About this exercise:
Please repeat all of the records, keeping every word unchanged.

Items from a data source
Segment Open

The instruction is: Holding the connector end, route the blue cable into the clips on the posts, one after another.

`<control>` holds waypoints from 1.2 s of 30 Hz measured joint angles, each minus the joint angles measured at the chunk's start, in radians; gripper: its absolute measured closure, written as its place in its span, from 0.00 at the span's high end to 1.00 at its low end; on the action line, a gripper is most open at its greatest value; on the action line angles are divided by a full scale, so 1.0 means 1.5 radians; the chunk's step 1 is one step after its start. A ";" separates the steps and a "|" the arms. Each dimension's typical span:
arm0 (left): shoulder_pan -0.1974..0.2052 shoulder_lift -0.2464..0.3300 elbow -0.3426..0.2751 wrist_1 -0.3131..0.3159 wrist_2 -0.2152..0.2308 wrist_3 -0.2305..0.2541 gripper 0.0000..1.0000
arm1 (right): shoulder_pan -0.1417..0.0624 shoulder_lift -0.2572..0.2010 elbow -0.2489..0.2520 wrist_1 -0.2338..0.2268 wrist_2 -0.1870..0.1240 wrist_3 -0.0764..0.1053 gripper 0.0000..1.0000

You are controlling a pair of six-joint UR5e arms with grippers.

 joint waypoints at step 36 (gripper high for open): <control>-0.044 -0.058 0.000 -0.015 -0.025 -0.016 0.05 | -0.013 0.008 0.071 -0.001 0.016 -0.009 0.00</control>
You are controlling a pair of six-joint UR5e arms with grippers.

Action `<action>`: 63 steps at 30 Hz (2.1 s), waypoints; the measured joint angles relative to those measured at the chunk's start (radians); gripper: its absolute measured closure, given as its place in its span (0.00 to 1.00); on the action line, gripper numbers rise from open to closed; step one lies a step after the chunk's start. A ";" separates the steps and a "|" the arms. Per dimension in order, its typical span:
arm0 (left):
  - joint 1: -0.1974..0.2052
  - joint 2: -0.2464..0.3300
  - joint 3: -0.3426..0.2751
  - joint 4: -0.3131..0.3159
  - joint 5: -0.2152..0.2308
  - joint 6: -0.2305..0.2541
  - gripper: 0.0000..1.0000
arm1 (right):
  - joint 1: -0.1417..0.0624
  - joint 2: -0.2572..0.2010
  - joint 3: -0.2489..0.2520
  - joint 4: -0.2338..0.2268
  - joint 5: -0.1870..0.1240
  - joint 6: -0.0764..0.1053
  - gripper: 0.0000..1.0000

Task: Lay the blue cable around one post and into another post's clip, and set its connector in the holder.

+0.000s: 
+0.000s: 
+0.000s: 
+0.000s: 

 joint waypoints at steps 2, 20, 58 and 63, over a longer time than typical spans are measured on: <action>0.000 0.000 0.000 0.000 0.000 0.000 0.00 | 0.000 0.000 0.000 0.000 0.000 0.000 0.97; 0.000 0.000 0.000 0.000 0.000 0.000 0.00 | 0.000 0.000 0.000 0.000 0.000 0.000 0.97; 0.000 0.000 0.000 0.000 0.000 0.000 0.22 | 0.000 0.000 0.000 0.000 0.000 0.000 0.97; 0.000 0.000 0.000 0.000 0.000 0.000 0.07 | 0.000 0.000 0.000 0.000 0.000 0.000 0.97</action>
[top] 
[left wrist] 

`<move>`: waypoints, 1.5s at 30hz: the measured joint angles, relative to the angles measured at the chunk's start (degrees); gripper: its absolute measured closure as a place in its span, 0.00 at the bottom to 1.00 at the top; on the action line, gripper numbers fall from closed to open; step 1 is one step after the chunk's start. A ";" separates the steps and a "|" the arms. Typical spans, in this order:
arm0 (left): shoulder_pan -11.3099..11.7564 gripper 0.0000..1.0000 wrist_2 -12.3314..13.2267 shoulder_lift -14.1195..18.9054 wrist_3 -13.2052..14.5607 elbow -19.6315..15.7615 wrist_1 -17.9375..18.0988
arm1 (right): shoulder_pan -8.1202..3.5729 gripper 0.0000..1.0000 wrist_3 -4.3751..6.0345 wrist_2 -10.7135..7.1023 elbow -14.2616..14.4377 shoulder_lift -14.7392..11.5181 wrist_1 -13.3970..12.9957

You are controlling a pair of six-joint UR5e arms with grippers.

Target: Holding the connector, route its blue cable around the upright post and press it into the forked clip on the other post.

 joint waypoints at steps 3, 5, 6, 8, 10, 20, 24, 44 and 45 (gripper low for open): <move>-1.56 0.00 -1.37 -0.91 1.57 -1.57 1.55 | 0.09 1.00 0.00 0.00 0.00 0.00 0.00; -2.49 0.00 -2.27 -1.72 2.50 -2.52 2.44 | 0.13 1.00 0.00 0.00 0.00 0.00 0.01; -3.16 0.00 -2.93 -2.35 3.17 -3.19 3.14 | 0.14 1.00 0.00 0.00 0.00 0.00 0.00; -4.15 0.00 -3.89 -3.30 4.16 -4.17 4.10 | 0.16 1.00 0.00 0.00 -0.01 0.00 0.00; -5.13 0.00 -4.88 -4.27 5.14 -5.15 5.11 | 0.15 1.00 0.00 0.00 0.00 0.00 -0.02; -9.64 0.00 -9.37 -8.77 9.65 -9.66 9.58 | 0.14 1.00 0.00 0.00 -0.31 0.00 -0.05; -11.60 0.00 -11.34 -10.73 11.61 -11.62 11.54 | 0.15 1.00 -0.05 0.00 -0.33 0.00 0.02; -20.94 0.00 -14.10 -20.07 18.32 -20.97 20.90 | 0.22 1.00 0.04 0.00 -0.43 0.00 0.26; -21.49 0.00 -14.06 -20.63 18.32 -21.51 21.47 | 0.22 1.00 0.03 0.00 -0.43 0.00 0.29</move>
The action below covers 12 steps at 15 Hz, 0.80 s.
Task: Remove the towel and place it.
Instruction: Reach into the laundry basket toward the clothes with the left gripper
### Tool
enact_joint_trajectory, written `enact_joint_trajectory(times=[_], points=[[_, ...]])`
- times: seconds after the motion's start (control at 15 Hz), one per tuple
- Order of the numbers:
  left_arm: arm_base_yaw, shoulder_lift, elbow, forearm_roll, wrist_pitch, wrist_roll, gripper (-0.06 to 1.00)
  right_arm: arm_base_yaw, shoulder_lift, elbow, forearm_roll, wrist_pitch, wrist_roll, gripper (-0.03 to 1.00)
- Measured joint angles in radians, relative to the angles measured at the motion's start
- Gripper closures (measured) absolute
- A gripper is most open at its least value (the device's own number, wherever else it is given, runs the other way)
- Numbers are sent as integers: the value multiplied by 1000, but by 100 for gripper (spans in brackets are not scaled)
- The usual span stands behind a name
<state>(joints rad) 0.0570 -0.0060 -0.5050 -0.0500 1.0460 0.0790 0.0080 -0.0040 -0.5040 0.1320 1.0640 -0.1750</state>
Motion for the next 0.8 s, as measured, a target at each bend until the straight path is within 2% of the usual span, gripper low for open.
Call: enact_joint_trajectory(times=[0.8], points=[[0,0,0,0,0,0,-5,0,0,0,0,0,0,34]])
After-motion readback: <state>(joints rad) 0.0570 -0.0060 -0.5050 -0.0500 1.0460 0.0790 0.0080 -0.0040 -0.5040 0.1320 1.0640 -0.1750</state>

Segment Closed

Reply:
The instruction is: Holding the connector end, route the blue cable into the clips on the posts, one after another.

`<control>` holds waypoints from 1.2 s of 30 Hz measured joint angles, each minus the joint angles measured at the chunk's start, in radians; gripper: its absolute measured closure, written as its place in its span, from 0.00 at the span's high end to 1.00 at its low end; on the action line, a gripper is most open at its greatest value; on the action line angles are divided by a full scale, so 1.0 means 1.5 radians; the chunk's step 1 is one step after its start. A ";" separates the steps and a "|" the arms. Each dimension's typical span:
arm0 (left): shoulder_pan -0.1974..0.2052 shoulder_lift -0.2464..0.3300 elbow -0.3426..0.2751 wrist_1 -0.3131..0.3159 wrist_2 -0.2152..0.2308 wrist_3 -0.2305..0.2541 gripper 0.0000..1.0000
arm1 (right): shoulder_pan -0.1417..0.0624 shoulder_lift -0.2572..0.2010 elbow -0.2489..0.2520 wrist_1 -0.2338..0.2268 wrist_2 -0.1870..0.1240 wrist_3 -0.0764..0.1053 gripper 0.0000..1.0000

You are controlling a pair of six-joint UR5e arms with grippers.

 joint waypoints at step 36 (gripper high for open): <control>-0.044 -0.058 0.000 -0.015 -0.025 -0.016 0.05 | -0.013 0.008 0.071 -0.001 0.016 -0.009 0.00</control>
You are controlling a pair of six-joint UR5e arms with grippers.

Action `<action>`: 63 steps at 30 Hz (2.1 s), waypoints; the measured joint angles relative to those measured at the chunk's start (radians); gripper: its absolute measured closure, given as its place in its span (0.00 to 1.00); on the action line, gripper numbers rise from open to closed; step one lies a step after the chunk's start. A ";" separates the steps and a "|" the arms. Per dimension in order, its typical span:
arm0 (left):
  - joint 1: -0.1974..0.2052
  - joint 2: -0.2464..0.3300
  - joint 3: -0.3426..0.2751
  - joint 4: -0.3131..0.3159
  - joint 5: -0.2152..0.2308
  - joint 6: -0.2305..0.2541
  - gripper: 0.0000..1.0000
arm1 (right):
  - joint 1: -0.1417..0.0624
  - joint 2: -0.2572..0.2010
  - joint 3: -0.2489..0.2520
  - joint 4: -0.2338..0.2268
  - joint 5: -0.1870..0.1240
  - joint 6: -0.0764..0.1053
  - gripper: 0.0000..1.0000

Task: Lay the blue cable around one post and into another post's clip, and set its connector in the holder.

+0.000s: 
+0.000s: 
+0.000s: 
+0.000s: 

 joint waypoints at steps 2, 20, 58 and 63, over a longer time than typical spans are measured on: <action>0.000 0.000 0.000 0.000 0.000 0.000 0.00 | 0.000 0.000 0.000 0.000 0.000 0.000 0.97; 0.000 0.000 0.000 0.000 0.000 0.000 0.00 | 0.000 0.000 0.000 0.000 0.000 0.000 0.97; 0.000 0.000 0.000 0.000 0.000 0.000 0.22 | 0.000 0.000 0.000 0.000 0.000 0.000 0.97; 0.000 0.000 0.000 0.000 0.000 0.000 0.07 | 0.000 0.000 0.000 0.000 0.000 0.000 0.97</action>
[top] 
[left wrist] 

`<move>`: waypoints, 1.5s at 30hz: the measured joint angles, relative to the angles measured at the chunk's start (degrees); gripper: its absolute measured closure as a place in its span, 0.00 at the bottom to 1.00 at the top; on the action line, gripper numbers fall from closed to open; step 1 is one step after the chunk's start. A ";" separates the steps and a "|" the arms. Typical spans, in this order:
arm0 (left): shoulder_pan -11.3099..11.7564 gripper 0.0000..1.0000 wrist_2 -12.3314..13.2267 shoulder_lift -14.1195..18.9054 wrist_3 -13.2052..14.5607 elbow -19.6315..15.7615 wrist_1 -17.9375..18.0988
arm1 (right): shoulder_pan -8.1202..3.5729 gripper 0.0000..1.0000 wrist_3 -4.3751..6.0345 wrist_2 -10.7135..7.1023 elbow -14.2616..14.4377 shoulder_lift -14.7392..11.5181 wrist_1 -13.3970..12.9957

You are controlling a pair of six-joint UR5e arms with grippers.

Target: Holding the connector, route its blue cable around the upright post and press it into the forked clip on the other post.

 joint waypoints at steps 3, 5, 6, 8, 10, 20, 24, 44 and 45 (gripper low for open): <move>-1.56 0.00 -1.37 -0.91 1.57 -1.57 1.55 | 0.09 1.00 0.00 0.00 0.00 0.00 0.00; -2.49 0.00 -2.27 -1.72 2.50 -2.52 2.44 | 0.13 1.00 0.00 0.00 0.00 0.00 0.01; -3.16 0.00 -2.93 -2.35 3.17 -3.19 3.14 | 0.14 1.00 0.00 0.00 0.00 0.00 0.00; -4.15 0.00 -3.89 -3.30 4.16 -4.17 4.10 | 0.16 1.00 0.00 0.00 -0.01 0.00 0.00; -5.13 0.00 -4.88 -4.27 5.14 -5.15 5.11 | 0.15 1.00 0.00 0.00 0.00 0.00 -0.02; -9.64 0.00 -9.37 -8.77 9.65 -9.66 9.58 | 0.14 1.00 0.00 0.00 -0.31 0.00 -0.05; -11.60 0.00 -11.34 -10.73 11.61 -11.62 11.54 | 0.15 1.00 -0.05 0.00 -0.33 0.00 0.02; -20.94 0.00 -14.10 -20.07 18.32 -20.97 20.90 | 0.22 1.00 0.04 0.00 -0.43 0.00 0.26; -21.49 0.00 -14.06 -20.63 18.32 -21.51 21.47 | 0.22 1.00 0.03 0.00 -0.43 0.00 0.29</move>
The action below covers 12 steps at 15 Hz, 0.80 s.
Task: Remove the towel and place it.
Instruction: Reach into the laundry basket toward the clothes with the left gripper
### Tool
enact_joint_trajectory, written `enact_joint_trajectory(times=[_], points=[[_, ...]])`
- times: seconds after the motion's start (control at 15 Hz), one per tuple
- Order of the numbers:
  left_arm: arm_base_yaw, shoulder_lift, elbow, forearm_roll, wrist_pitch, wrist_roll, gripper (-0.06 to 1.00)
  right_arm: arm_base_yaw, shoulder_lift, elbow, forearm_roll, wrist_pitch, wrist_roll, gripper (-0.03 to 1.00)
- Measured joint angles in radians, relative to the angles measured at the motion's start
- Gripper closures (measured) absolute
- A gripper is most open at its least value (the device's own number, wherever else it is given, runs the other way)
- Numbers are sent as integers: the value multiplied by 1000, but by 100 for gripper (spans in brackets are not scaled)
- The usual span stands behind a name
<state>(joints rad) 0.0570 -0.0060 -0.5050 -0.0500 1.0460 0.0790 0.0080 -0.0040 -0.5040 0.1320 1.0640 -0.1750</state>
Motion for the next 0.8 s, as measured, a target at each bend until the straight path is within 2% of the usual span, gripper low for open.
Call: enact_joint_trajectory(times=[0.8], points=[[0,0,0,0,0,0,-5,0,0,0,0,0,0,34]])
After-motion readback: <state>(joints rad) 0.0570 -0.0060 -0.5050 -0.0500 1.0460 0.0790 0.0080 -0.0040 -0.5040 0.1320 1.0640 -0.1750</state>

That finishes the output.